**PROBLEM TO WORK ON:** All lines of the material that contain "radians" must be copied out.

**RECORDS PROVIDED:**
____

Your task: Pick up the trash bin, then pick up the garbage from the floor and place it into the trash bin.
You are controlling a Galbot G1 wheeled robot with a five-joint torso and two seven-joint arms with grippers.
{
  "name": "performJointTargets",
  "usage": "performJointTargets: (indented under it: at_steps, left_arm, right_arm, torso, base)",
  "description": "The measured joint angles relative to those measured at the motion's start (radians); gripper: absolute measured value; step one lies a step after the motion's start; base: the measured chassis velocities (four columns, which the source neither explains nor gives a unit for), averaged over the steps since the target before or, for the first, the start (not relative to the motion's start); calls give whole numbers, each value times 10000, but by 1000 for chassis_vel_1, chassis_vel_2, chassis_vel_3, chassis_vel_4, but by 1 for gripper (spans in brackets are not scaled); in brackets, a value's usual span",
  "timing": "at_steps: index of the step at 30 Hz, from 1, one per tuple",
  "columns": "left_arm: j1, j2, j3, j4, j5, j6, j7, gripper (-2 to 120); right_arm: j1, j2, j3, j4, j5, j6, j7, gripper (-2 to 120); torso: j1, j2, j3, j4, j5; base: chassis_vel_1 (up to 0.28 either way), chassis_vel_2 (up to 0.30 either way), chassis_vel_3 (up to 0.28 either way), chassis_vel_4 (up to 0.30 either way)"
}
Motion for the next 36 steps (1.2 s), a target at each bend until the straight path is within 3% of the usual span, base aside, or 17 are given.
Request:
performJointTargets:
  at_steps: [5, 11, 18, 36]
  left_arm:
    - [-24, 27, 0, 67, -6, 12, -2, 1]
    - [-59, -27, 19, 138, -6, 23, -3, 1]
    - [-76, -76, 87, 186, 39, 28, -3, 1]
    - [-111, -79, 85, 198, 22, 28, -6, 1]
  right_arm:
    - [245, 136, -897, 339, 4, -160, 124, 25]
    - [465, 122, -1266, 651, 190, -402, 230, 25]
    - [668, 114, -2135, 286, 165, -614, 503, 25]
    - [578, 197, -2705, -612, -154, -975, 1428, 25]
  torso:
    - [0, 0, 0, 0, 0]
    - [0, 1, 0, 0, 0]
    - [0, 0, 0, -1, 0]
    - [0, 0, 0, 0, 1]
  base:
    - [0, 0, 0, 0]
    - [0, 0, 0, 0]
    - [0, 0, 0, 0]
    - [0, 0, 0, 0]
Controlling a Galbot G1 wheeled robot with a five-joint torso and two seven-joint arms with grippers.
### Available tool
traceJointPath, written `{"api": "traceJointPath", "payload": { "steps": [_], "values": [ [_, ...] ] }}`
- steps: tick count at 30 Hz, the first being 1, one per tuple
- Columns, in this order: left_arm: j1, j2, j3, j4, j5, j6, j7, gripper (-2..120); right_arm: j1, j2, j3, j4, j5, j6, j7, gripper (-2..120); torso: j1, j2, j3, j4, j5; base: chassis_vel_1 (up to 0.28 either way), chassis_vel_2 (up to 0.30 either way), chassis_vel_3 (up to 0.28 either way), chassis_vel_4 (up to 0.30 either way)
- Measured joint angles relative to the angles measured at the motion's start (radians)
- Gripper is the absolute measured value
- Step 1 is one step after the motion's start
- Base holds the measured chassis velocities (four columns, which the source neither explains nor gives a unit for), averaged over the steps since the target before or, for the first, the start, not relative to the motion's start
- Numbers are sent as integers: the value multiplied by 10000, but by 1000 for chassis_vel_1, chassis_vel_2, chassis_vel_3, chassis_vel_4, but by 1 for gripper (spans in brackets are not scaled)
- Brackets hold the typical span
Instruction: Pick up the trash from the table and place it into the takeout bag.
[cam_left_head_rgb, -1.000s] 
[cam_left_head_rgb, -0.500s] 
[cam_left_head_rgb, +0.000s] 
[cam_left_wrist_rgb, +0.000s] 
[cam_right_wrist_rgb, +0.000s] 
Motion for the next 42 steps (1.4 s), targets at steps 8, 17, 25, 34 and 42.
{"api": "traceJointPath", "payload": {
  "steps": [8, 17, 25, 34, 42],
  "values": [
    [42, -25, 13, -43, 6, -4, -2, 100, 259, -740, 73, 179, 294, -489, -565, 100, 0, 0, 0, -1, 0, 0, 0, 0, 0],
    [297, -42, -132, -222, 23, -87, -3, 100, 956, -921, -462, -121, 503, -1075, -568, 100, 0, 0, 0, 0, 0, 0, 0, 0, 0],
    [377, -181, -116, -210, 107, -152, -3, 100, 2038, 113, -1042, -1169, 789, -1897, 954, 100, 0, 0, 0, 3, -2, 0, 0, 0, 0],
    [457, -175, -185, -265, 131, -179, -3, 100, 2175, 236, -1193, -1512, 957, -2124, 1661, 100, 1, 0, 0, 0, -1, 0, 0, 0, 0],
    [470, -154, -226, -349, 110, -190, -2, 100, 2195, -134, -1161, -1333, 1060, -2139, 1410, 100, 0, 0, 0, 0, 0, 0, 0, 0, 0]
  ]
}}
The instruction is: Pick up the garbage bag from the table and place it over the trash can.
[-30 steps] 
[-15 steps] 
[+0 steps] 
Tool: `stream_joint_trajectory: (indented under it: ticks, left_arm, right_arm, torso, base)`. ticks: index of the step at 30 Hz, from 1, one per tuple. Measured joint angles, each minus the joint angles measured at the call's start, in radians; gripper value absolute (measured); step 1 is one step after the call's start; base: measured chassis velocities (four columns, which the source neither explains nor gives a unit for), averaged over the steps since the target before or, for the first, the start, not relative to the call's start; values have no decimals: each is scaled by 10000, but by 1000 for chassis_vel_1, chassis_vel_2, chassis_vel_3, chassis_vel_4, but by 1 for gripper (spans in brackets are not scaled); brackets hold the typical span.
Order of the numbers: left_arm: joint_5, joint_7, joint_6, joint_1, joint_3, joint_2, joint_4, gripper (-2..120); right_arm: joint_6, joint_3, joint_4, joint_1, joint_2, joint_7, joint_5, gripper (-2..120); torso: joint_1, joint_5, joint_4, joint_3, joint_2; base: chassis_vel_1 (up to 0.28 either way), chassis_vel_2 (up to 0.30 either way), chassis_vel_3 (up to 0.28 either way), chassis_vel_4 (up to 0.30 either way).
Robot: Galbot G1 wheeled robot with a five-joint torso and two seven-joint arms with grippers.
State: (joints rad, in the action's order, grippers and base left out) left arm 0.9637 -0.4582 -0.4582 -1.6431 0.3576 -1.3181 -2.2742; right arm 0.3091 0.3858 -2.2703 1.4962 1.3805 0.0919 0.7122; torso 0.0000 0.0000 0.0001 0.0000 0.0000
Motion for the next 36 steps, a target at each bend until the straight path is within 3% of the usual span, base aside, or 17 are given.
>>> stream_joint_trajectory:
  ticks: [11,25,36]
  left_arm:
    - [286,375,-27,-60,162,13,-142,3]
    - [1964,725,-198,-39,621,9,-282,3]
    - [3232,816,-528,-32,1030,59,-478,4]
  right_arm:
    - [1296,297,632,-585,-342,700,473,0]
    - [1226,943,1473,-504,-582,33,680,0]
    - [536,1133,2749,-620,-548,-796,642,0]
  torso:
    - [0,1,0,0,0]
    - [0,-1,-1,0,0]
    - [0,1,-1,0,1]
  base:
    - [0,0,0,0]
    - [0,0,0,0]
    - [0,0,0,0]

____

**OUTPUT:**
  "description": "The measured joint angles relative to those measured at the motion's start (radians); gripper: absolute measured value; step one lies a step after the motion's start; base: the measured chassis velocities (four columns, which the source neither explains nor gives a unit for), averaged over the steps since the target before or, for the first, the start (not relative to the motion's start); calls give whole numbers, each value times 10000, but by 1000 for chassis_vel_1, chassis_vel_2, chassis_vel_3, chassis_vel_4, but by 1 for gripper (spans in brackets are not scaled); in brackets, a value's usual span",
- Measured joint angles relative to the angles measured at the motion's start (radians)
Tool: `stream_joint_trajectory: (indented under it: ticks, left_arm, right_arm, torso, base)`. ticks: index of the step at 30 Hz, from 1, one per tuple. Measured joint angles, each minus the joint angles measured at the call's start, in radians; gripper value absolute (measured); step 1 is one step after the call's start; base: measured chassis velocities (four columns, which the source neither explains nor gives a unit for), averaged over the steps since the target before or, for the first, the start, not relative to the call's start; values have no decimals: each is scaled by 10000, but by 1000 for chassis_vel_1, chassis_vel_2, chassis_vel_3, chassis_vel_4, but by 1 for gripper (spans in brackets are not scaled); brackets hold the typical span.

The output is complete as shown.